* Problem statement *
What lines of the listing include the string "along"? Show them all.

::::::::

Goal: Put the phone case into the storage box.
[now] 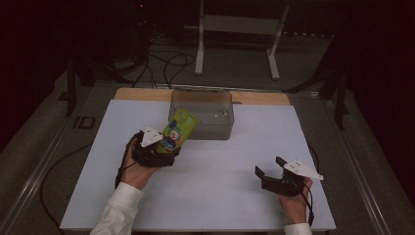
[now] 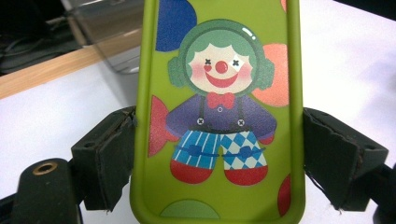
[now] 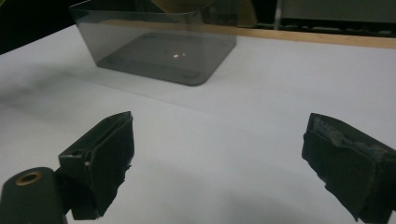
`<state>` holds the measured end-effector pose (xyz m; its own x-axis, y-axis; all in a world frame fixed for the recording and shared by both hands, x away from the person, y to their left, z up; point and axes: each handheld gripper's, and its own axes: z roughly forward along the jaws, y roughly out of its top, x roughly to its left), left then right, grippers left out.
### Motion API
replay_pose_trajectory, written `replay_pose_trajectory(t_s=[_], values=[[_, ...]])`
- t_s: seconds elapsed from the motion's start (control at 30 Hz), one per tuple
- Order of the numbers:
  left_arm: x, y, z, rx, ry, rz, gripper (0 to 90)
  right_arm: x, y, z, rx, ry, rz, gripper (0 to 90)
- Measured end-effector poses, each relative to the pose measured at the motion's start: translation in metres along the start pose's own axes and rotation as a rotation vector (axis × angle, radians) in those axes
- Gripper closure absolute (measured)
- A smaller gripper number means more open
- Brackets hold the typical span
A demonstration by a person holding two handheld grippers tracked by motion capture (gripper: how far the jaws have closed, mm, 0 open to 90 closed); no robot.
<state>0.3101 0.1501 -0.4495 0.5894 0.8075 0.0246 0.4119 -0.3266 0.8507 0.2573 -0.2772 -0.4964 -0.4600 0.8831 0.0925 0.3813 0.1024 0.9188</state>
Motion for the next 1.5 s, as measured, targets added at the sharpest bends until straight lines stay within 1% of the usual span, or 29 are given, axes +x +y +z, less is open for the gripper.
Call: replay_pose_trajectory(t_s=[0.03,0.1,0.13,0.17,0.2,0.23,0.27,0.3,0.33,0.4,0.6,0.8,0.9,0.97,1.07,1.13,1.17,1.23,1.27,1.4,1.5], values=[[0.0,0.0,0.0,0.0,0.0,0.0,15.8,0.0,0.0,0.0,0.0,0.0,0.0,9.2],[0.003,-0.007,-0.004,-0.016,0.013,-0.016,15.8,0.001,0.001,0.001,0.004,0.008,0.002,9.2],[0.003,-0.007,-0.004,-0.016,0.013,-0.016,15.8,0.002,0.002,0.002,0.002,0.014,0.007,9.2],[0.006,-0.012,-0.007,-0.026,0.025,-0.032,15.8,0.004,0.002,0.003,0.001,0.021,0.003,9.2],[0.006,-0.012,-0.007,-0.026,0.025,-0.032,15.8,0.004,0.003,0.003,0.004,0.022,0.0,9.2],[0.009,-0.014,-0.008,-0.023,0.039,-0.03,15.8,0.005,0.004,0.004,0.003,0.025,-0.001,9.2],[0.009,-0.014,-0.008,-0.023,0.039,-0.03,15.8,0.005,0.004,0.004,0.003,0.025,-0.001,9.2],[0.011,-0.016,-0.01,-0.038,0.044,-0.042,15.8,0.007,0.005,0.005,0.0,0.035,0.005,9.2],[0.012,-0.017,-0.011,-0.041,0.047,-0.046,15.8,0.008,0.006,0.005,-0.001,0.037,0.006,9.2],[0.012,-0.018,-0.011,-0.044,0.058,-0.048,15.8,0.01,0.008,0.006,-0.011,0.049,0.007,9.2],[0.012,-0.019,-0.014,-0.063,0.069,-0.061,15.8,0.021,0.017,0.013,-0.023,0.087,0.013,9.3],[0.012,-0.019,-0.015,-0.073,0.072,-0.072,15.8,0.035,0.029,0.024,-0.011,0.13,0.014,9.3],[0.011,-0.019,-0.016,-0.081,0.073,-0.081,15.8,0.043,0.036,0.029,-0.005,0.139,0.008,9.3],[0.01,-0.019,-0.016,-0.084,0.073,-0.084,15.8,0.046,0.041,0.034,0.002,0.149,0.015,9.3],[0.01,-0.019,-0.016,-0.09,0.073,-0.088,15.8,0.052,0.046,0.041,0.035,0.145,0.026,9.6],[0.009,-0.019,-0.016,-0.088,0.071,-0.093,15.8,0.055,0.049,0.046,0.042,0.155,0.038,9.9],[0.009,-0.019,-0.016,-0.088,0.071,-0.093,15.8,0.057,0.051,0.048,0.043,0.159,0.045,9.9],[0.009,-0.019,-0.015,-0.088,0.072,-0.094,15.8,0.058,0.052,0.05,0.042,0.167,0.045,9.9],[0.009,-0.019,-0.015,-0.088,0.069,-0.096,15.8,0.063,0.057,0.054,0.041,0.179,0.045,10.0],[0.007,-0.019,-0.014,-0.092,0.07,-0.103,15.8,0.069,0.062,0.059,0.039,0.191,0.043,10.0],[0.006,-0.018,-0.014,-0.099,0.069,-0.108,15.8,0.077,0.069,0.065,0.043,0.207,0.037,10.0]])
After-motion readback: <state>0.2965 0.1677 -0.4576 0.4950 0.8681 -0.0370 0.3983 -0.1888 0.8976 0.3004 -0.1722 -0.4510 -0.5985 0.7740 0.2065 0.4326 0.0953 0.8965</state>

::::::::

* Task output *
`<state>` holds the measured end-effector pose (xyz m; its own x-axis, y-axis; all in a world frame fixed for the recording and shared by both hands, x away from the person, y to their left, z up; point and axes: each handheld gripper's, and its own axes: z roughly forward along the jaws, y roughly out of its top, x roughly to its left), left then right, grippers left out.
- Measured end-effector poses, each relative to the pose measured at the motion's start: translation in metres along the start pose's own axes and rotation as a rotation vector (axis × angle, radians) in those axes

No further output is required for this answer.